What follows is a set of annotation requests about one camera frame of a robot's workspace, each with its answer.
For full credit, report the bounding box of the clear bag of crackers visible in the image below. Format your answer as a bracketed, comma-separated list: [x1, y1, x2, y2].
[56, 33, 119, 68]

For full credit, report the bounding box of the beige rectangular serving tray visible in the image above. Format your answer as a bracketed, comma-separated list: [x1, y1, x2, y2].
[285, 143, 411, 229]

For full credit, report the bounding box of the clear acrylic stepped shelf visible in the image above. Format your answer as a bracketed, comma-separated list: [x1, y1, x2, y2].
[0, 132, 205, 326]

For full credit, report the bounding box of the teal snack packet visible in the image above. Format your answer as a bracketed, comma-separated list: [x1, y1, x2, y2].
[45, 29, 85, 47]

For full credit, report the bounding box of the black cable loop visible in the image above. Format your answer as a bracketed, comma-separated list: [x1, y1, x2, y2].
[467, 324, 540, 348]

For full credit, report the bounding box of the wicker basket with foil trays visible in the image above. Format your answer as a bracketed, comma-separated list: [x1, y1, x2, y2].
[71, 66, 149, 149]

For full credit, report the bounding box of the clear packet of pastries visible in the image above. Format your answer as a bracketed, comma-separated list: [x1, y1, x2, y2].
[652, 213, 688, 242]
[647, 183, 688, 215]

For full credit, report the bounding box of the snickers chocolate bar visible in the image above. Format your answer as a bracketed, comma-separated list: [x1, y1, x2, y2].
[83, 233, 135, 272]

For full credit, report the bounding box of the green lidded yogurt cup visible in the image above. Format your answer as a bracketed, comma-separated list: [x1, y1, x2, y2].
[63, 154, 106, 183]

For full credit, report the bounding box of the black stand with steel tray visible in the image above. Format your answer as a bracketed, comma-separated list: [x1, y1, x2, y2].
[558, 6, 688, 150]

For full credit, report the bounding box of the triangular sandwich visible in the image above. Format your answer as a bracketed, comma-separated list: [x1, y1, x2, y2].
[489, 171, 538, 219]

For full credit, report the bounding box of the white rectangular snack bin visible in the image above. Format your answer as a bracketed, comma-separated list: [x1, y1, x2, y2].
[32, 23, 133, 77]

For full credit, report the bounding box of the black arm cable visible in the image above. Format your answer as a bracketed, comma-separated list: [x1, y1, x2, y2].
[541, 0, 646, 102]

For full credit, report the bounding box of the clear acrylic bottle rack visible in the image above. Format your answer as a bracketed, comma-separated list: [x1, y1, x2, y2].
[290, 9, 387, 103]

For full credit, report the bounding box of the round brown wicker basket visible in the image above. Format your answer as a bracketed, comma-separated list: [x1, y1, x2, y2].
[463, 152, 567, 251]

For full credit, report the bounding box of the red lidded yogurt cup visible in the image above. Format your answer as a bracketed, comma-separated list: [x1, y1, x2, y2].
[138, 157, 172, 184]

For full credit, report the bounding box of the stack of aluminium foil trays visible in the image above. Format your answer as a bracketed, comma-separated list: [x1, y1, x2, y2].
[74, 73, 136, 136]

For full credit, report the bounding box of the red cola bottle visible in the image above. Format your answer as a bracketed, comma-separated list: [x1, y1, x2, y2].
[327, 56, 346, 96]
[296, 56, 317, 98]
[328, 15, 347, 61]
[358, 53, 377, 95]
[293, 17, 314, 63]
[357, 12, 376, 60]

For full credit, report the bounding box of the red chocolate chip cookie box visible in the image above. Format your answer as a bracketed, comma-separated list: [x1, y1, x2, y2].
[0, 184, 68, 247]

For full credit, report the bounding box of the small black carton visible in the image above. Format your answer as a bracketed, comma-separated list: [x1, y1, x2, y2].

------------------------------------

* [Task instructions]: Your answer must be an exact copy of every record.

* [Result below]:
What follows is a set of annotation requests about one camera frame of a robot's workspace, each with its answer.
For full credit, report the bounding box of the clear bag of crackers visible in the image below. Format your answer as a bracketed, comma-separated list: [x1, y1, x2, y2].
[56, 33, 119, 68]

For full credit, report the bounding box of the beige rectangular serving tray visible in the image above. Format your answer as a bracketed, comma-separated list: [x1, y1, x2, y2].
[285, 143, 411, 229]

For full credit, report the bounding box of the clear acrylic stepped shelf visible in the image above. Format your answer as a bracketed, comma-separated list: [x1, y1, x2, y2].
[0, 132, 205, 326]

For full credit, report the bounding box of the teal snack packet visible in the image above. Format your answer as a bracketed, comma-separated list: [x1, y1, x2, y2].
[45, 29, 85, 47]

For full credit, report the bounding box of the black cable loop visible in the image above. Format your answer as a bracketed, comma-separated list: [x1, y1, x2, y2].
[467, 324, 540, 348]

For full credit, report the bounding box of the wicker basket with foil trays visible in the image above. Format your answer as a bracketed, comma-separated list: [x1, y1, x2, y2].
[71, 66, 149, 149]

For full credit, report the bounding box of the clear packet of pastries visible in the image above. Format your answer as a bracketed, comma-separated list: [x1, y1, x2, y2].
[652, 213, 688, 242]
[647, 183, 688, 215]

For full credit, report the bounding box of the snickers chocolate bar visible in the image above. Format your answer as a bracketed, comma-separated list: [x1, y1, x2, y2].
[83, 233, 135, 272]

For full credit, report the bounding box of the green lidded yogurt cup visible in the image above. Format your answer as a bracketed, comma-separated list: [x1, y1, x2, y2].
[63, 154, 106, 183]

For full credit, report the bounding box of the black stand with steel tray visible in the image above. Format your answer as a bracketed, comma-separated list: [x1, y1, x2, y2].
[558, 6, 688, 150]

For full credit, report the bounding box of the triangular sandwich visible in the image above. Format your answer as a bracketed, comma-separated list: [x1, y1, x2, y2].
[489, 171, 538, 219]

For full credit, report the bounding box of the white rectangular snack bin visible in the image above. Format your answer as a bracketed, comma-separated list: [x1, y1, x2, y2].
[32, 23, 133, 77]

For full credit, report the bounding box of the black arm cable visible in the image above. Format your answer as a bracketed, comma-separated list: [x1, y1, x2, y2].
[541, 0, 646, 102]

For full credit, report the bounding box of the clear acrylic bottle rack visible in the image above. Format your answer as a bracketed, comma-separated list: [x1, y1, x2, y2].
[290, 9, 387, 103]

For full credit, report the bounding box of the round brown wicker basket visible in the image above. Format your answer as a bracketed, comma-separated list: [x1, y1, x2, y2].
[463, 152, 567, 251]

For full credit, report the bounding box of the red lidded yogurt cup visible in the image above. Format your answer as a bracketed, comma-separated list: [x1, y1, x2, y2].
[138, 157, 172, 184]

For full credit, report the bounding box of the stack of aluminium foil trays visible in the image above. Format your answer as a bracketed, comma-separated list: [x1, y1, x2, y2].
[74, 73, 136, 136]

For full credit, report the bounding box of the red cola bottle visible in the image above. Format your answer as a bracketed, comma-separated list: [x1, y1, x2, y2].
[327, 56, 346, 96]
[296, 56, 317, 98]
[328, 15, 347, 61]
[358, 53, 377, 95]
[293, 17, 314, 63]
[357, 12, 376, 60]

For full credit, report the bounding box of the red chocolate chip cookie box visible in the image above. Format your answer as a bracketed, comma-separated list: [x1, y1, x2, y2].
[0, 184, 68, 247]

For full credit, report the bounding box of the small black carton visible in the image above. Format your answer as a bracketed, comma-separated list: [x1, y1, x2, y2].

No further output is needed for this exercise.